She doesn’t mention her late daughter, Dorcas Byrd, whose death at the hands of her son’s father garnered headlines, as it saw Jonjo choose to move forward with attending People’s Sexiest Man Alive gala the same night, despite the personal tragedy- and I don’t ask. 

When I broach the subject with Jonjo weeks later, he sniffles and looks down at his hands as he declares, “Domestic violence is a terrible thing. It’s an epidemic and we have to raise awareness to stop it.”

When I bring up the several 911 calls from Gabrielle Moreau’s Park Avenue penthouse just weeks later, in which he was accused of domestic violence himself, he waves the question away. “It’s a bit more nuanced than all that, Gabrielle and my thing. It’s easy to listen to the tape and call it domestic violence, but there’s a big –huge!- difference between what happened with she and I and what happened to my sister.”
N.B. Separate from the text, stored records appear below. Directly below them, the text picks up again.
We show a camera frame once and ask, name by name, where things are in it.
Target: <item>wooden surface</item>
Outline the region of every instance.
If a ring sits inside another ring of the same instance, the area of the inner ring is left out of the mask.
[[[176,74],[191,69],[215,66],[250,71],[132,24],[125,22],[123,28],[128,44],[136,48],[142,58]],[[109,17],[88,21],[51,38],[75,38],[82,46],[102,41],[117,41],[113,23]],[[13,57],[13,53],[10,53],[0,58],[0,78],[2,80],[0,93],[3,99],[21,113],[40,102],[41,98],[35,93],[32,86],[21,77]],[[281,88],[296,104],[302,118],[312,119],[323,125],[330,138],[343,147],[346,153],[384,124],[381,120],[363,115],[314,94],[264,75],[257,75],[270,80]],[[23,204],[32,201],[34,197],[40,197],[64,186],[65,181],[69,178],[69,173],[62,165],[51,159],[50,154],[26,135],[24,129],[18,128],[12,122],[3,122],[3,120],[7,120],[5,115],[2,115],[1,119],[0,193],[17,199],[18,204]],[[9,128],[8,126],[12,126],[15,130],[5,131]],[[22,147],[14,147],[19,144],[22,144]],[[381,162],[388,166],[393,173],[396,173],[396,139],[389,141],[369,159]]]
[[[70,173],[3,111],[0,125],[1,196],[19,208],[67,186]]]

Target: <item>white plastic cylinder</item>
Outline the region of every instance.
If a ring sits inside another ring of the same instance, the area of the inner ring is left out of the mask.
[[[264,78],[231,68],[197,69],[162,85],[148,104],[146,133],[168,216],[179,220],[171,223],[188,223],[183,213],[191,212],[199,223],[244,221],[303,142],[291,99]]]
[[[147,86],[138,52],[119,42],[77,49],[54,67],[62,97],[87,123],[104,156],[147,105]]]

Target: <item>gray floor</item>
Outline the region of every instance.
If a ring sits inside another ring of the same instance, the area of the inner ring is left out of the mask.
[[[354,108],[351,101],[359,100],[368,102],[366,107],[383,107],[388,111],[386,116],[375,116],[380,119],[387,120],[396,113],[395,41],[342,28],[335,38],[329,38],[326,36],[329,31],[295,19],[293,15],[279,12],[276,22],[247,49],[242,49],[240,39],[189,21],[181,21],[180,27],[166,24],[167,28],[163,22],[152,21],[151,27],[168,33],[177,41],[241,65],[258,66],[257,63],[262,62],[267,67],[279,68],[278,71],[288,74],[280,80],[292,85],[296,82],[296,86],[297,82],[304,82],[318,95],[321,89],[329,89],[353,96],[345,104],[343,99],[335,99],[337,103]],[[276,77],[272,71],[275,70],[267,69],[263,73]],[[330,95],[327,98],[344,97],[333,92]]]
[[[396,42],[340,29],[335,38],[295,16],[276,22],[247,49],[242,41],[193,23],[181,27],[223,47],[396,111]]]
(When reached for comment, the representative for Ms. Moreau, who currently has a protective order in place against Jonjo, agreed, saying simply: “There is. Dorcas Byrd died.”)

I ask Dorit if she is relieved, then, that Jonjo seems to have escaped the holler and the grotesque, almost comical ends its inhabitants seem to find, but she just stirs her drink with a red and white striped straw and takes another sip of Diet Pepsi.

“More’n one way to skin a cat,” she replies, and I’m fairly sure she’s misunderstood the question.

A roughly hewn grave, absent the smooth dirt edges and shiny casket lowering devices of more formal burials, was to be Jonjo’s final resting place. At the edge of the cemetery, the slope was steeper, and Dorit’s mud-streaked tennis shoes struggled to find purchase as she, along with a handful of cousins, hauled the simple pine casket behind them, like a team of sled dogs, toward the site.

“I didn’t know Jonjo was Episcopalian,” one of the out-of-towners remarked idly.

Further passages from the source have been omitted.